Why is Knowledge Graph important? Why does EpiK persist in building a Knowledge Graph?

EpiK Protocol
6 min readFeb 29, 2024

A Knowledge Graph is a particular type of graph structure that contains semantic information about entities and captures their relationships and connections. Knowledge Graphs have gained wide attention and application in industry and academia in recent years. Various domains have developed their Knowledge Graph construction platforms to meet the specific needs of different industries.

Taking Sage Knowledge Base as an example, EpiK demonstrates the importance of Knowledge Graphs and several standard models used in their construction.

Sage Knowledge Base is a Knowledge Graph platform that enables the application of Knowledge Graphs in various domains, such as question-answering systems, recommendation systems, drug discovery, and stock market prediction. This case study aims to introduce a technique for automatically learning representations of Knowledge Graphs, which involves transforming the entities and relationships in a Knowledge Graph into specialized numerical representations. The entire process can be seen as a graph with interconnected elements.

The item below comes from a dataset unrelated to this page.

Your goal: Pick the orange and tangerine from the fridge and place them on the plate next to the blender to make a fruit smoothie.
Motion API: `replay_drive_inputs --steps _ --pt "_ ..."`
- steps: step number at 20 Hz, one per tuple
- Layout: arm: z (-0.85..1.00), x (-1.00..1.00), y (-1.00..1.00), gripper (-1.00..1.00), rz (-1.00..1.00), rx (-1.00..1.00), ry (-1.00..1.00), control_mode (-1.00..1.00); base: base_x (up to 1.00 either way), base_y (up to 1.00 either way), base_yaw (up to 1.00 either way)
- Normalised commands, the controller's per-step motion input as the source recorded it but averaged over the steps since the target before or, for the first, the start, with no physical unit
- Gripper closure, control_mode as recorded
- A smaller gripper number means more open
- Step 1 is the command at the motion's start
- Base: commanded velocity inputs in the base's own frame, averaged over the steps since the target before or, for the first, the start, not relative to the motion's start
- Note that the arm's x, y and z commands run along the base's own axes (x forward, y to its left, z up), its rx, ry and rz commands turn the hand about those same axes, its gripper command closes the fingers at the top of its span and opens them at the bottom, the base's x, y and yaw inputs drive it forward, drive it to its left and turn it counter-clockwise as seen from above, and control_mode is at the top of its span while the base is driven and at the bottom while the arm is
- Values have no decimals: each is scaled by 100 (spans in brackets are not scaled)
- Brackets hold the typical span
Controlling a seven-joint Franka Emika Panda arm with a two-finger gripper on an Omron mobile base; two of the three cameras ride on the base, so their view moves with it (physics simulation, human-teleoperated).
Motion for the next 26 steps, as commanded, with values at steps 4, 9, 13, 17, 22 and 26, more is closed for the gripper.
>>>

AutoML (Automatic Machine Learning) is a method that helps find the best parameter settings to achieve good results when dealing with complex data and various tasks. AutoML simplifies the modeling process and reduces the need for extensive domain expertise. The following sections will provide a detailed explanation of how to design models for learning Knowledge Graph representations.

1. Triple-based models

There are several types of triple-based models:

Distance-based models use neural networks to learn representations of the triples’ knowledge. For example, some models employ Multi-Layer Perceptrons (MLPs), Convolutional Neural Networks (ConvE), or Recursive Neural Networks (RSN) to represent the knowledge within triples.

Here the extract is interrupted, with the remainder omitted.